For an employee there is protection or security on several levels:

  • initially, of course, because he did not breach any legal obligation or at least no breach of duty was recognizable to him, i.e. he did not act negligently,
  • in fact because you are more likely to sue the company,
  • legally because the lawsuit against an employee is much more difficult and
  • "Insurance-related" through the internal compensation for damages, which he can improve in the employment contract in his favor.

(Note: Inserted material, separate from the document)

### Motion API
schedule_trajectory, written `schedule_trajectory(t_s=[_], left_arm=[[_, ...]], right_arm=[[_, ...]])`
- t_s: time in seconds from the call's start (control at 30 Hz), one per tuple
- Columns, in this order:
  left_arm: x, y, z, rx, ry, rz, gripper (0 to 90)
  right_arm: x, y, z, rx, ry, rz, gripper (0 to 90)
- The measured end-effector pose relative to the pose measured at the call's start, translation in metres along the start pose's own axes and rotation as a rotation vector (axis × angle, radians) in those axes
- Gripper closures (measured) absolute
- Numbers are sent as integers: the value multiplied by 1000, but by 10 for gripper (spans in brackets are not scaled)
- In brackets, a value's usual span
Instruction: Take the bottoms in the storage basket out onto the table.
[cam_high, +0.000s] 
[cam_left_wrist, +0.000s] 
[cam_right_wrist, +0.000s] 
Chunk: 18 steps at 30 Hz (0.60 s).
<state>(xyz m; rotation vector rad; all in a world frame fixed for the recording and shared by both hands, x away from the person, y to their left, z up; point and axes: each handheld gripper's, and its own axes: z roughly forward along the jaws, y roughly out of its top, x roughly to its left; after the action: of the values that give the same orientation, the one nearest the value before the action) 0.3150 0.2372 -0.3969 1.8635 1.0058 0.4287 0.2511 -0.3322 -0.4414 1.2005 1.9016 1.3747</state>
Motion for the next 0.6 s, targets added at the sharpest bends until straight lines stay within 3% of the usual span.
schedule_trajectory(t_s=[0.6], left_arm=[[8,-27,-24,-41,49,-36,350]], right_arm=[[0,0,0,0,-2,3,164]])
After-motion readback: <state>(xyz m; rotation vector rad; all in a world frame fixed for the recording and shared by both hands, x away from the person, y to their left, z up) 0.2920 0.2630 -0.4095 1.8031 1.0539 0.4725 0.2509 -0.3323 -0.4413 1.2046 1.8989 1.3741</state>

Because of these different protections "In the end, only in extremely rare cases should an employee face a serious risk of having to pay out of his own pocket for damage that he has caused in the course of his work for third parties" (According to Richter a.D. Peter Anhalt, Liability for defective products and for (consequential) damage caused by them, 2003, 66.4.3, p. 220.), but this cannot be ruled out, as examples from practice show:

Case study 1 - Explosion of a liquefied gas system 1:

The manufacturer built a liquefied gas system in 1989. In June 1990 a ministry circular provided that "A redundant, as diverse as possible safety device must be available". In November 1990, the manufacturer's technical manager converted the system. In doing so, he did not inform the operator about the new safety requirements, possibly because he was not familiar with them or because he was not aware that they had an impact on the retrofitting. The operations manager was seriously injured in an explosion and an expert determined that the accident would have been avoided with the second safety level. The operations manager successfully sued the technical manager for compensation for pain and suffering.
The court ruled:

  • First, there is no grandfathering because existing systems must also be retrofitted,
  • Second, the manufacturer does not have any operator obligations, but the technical manager does "Should have pointed out the new requirement, particularly on the occasion of the retrofitting in November 1990, and installed such a safety device"because he "Was the one who had the necessary expertise and he should have advised" and
  • Thirdly, the technical manager is liable according to the principles of personal product liability because he is the project manager in "Prominent and responsible position" was.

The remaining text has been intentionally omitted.